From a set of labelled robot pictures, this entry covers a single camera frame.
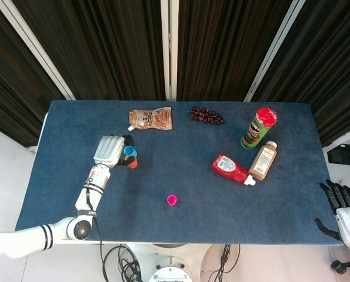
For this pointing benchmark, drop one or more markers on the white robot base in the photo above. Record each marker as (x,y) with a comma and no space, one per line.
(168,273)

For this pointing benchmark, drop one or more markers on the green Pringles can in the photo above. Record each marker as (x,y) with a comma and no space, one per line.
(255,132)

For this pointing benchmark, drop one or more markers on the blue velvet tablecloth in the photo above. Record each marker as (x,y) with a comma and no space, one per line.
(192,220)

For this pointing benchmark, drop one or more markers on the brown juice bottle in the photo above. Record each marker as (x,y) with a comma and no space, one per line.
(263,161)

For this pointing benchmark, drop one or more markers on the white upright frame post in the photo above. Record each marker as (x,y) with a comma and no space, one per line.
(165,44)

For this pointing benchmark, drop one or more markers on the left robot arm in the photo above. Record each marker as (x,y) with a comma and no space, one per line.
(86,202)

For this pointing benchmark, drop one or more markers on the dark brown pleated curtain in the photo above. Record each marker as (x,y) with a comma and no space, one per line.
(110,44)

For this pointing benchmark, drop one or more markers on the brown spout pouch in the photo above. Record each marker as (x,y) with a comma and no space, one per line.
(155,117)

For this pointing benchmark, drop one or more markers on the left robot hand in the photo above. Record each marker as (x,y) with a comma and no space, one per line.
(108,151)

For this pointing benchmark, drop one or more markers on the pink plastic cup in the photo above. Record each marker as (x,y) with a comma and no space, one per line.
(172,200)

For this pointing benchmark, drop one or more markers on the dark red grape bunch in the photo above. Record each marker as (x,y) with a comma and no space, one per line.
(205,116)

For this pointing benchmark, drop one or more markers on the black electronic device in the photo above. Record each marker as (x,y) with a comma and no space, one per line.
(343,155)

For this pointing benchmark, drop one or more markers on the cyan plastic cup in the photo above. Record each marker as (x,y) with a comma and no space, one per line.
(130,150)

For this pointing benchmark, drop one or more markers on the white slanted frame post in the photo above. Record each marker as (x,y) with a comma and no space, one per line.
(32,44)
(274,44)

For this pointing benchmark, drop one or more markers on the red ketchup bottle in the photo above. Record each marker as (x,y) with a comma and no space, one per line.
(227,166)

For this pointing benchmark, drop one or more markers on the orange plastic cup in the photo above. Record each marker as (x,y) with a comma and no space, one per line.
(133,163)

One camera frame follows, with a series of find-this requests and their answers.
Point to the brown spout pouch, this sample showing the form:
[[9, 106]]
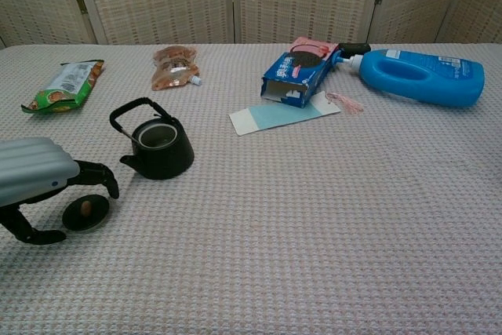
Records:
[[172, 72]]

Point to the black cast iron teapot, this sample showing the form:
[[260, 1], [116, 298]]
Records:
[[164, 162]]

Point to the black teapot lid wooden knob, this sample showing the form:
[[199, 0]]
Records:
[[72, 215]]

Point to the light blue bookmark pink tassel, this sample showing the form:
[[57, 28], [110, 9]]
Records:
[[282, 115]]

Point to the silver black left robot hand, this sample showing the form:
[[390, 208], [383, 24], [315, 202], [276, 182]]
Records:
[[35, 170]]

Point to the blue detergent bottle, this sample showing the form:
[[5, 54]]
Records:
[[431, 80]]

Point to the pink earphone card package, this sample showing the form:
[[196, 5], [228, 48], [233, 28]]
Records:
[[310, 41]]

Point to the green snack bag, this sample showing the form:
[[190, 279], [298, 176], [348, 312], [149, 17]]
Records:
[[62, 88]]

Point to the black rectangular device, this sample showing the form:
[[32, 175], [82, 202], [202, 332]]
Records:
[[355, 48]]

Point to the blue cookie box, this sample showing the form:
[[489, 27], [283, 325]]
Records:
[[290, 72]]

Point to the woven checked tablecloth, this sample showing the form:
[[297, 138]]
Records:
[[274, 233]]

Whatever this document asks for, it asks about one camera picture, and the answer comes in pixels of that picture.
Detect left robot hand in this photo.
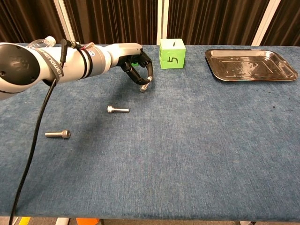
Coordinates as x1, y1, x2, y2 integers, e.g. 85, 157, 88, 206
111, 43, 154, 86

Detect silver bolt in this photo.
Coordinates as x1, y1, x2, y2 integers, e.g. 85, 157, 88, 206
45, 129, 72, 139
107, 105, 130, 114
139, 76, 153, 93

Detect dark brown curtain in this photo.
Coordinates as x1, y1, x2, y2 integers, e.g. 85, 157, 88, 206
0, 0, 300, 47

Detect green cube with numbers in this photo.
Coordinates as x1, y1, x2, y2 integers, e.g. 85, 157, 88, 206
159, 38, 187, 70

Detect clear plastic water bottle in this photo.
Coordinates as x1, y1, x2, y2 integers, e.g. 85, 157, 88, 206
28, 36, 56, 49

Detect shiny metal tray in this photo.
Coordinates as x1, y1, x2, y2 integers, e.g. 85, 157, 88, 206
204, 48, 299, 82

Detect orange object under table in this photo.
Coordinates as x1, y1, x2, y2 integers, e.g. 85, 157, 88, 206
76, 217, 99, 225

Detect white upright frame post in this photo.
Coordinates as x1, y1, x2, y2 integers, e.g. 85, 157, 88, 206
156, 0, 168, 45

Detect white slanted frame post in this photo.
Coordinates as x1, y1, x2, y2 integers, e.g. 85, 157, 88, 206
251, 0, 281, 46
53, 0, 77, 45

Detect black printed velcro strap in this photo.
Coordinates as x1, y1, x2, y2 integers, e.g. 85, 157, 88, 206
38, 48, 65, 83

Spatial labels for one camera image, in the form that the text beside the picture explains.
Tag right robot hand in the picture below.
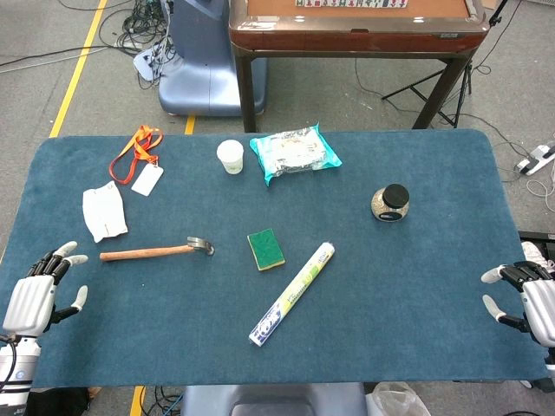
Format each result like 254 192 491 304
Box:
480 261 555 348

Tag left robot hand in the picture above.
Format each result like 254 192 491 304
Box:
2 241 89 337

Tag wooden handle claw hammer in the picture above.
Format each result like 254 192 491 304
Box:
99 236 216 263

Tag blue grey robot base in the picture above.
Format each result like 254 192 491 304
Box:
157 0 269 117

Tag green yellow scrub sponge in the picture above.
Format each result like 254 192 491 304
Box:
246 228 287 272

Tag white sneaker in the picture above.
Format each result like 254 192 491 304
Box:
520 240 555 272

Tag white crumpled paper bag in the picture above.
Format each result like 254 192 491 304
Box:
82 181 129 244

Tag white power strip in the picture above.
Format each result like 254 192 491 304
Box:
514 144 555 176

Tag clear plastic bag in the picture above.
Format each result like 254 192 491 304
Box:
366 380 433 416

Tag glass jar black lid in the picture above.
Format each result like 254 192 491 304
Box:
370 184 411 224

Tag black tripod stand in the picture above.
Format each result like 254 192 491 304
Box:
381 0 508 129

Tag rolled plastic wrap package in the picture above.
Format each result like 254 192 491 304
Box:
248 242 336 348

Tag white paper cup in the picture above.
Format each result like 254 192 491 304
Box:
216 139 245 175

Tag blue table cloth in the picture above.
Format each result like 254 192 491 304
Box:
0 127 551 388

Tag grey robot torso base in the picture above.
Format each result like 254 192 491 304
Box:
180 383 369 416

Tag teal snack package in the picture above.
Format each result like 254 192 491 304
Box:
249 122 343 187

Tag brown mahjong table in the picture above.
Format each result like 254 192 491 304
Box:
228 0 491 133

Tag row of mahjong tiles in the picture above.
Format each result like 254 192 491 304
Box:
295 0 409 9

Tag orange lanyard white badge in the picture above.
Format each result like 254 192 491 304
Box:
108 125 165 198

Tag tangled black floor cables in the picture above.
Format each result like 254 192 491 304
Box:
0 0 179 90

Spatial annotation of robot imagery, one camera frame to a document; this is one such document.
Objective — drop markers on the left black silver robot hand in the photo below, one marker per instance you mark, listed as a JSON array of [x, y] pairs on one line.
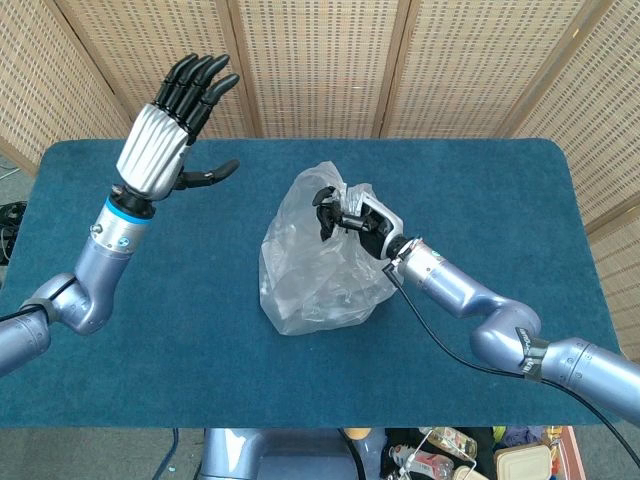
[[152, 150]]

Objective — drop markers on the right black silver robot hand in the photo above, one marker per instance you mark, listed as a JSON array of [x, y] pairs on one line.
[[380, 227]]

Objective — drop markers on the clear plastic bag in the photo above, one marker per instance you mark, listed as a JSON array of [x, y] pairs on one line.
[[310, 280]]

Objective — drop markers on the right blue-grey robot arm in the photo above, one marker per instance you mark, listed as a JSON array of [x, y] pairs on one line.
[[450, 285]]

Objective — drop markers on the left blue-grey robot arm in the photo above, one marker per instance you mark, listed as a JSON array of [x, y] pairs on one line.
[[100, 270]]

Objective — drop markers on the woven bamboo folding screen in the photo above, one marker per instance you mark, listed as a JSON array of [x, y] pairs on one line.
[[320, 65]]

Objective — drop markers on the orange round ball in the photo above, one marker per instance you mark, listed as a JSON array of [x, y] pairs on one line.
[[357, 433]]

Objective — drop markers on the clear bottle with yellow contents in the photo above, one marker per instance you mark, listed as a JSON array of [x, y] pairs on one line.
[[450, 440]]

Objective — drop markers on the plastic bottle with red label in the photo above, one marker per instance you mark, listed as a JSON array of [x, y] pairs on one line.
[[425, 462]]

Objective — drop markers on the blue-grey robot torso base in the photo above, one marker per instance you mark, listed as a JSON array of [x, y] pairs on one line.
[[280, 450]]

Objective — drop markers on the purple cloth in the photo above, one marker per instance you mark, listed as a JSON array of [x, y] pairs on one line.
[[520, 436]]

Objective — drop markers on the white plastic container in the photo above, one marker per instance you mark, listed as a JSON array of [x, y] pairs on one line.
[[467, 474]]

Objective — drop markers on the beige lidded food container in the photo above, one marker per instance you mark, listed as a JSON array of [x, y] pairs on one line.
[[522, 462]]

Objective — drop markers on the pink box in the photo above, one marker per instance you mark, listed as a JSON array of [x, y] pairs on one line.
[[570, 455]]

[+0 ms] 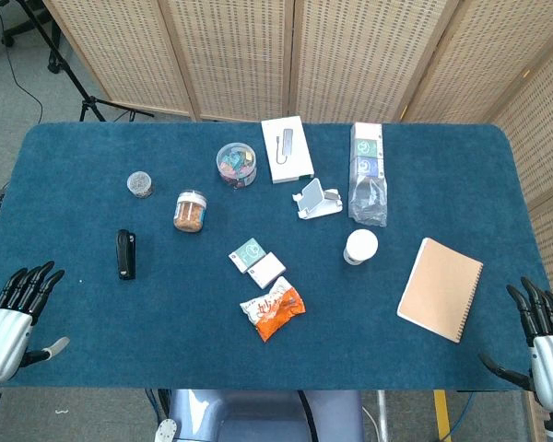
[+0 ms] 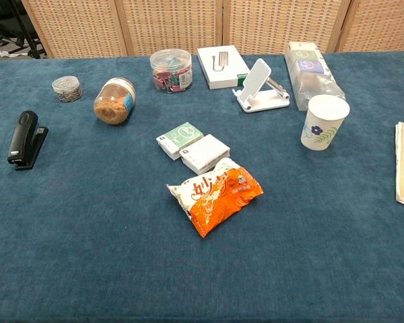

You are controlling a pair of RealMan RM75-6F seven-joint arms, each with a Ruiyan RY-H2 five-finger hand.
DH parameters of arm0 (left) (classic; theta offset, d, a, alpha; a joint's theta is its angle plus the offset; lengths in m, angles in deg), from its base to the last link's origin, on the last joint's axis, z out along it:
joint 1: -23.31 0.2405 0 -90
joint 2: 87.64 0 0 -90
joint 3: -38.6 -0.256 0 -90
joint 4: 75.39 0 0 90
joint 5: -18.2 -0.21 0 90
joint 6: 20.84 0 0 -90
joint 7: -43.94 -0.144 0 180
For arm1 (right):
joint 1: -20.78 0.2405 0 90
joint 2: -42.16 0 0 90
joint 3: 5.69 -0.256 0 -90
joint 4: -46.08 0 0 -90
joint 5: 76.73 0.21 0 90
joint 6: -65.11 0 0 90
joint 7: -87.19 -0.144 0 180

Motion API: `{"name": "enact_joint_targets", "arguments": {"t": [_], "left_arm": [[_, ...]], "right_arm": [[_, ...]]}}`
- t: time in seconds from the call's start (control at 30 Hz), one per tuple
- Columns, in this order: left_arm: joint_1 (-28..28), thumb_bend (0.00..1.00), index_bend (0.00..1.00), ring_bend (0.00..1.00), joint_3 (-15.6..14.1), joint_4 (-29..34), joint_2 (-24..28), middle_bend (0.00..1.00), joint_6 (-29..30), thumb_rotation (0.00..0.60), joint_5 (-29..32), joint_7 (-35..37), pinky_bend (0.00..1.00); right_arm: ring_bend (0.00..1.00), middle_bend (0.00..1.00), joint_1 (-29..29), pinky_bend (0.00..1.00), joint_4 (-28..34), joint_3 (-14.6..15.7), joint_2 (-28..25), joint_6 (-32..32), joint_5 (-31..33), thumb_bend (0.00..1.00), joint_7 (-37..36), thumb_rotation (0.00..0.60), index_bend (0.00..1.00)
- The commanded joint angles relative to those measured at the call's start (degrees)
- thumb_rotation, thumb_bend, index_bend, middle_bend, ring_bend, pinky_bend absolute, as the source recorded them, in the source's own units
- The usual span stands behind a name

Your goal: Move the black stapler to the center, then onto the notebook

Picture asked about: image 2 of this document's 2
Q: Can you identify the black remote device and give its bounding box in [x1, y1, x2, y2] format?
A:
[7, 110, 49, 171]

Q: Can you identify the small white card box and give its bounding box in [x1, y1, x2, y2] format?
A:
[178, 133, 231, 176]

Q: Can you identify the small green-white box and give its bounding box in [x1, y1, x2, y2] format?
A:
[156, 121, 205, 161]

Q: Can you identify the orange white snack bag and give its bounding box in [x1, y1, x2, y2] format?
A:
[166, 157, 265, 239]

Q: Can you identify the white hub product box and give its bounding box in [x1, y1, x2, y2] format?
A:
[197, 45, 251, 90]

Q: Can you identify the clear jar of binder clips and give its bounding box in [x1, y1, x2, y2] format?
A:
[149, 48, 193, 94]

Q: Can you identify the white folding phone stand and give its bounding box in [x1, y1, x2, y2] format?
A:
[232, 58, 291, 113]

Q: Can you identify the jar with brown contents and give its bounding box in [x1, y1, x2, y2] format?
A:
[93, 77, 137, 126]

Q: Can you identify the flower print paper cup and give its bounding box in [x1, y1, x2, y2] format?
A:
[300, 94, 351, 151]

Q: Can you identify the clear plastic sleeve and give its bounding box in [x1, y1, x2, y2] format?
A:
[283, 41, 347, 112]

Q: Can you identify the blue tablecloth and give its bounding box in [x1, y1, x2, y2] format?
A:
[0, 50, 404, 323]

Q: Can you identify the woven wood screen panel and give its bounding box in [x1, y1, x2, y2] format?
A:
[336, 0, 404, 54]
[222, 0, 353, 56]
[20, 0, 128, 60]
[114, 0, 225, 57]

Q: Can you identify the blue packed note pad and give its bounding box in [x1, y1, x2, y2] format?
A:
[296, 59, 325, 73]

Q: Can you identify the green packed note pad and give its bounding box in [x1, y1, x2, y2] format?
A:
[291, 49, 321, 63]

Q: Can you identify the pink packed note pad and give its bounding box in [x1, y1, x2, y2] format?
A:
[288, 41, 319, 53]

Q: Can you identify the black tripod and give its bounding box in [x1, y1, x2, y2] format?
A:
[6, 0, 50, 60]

★ ★ ★ ★

**WHAT IS NEEDED**
In the listing above, find the line containing "joint 3: -38.6 -0.256 0 -90" and the line containing "- t: time in", then repeat those two lines and everything between them exactly.

**SOLUTION**
joint 3: -38.6 -0.256 0 -90
joint 4: 75.39 0 0 90
joint 5: -18.2 -0.21 0 90
joint 6: 20.84 0 0 -90
joint 7: -43.94 -0.144 0 180
For arm1 (right):
joint 1: -20.78 0.2405 0 90
joint 2: -42.16 0 0 90
joint 3: 5.69 -0.256 0 -90
joint 4: -46.08 0 0 -90
joint 5: 76.73 0.21 0 90
joint 6: -65.11 0 0 90
joint 7: -87.19 -0.144 0 180

Motion API: `{"name": "enact_joint_targets", "arguments": {"t": [_], "left_arm": [[_, ...]], "right_arm": [[_, ...]]}}`
- t: time in seconds from the call's start (control at 30 Hz), one per tuple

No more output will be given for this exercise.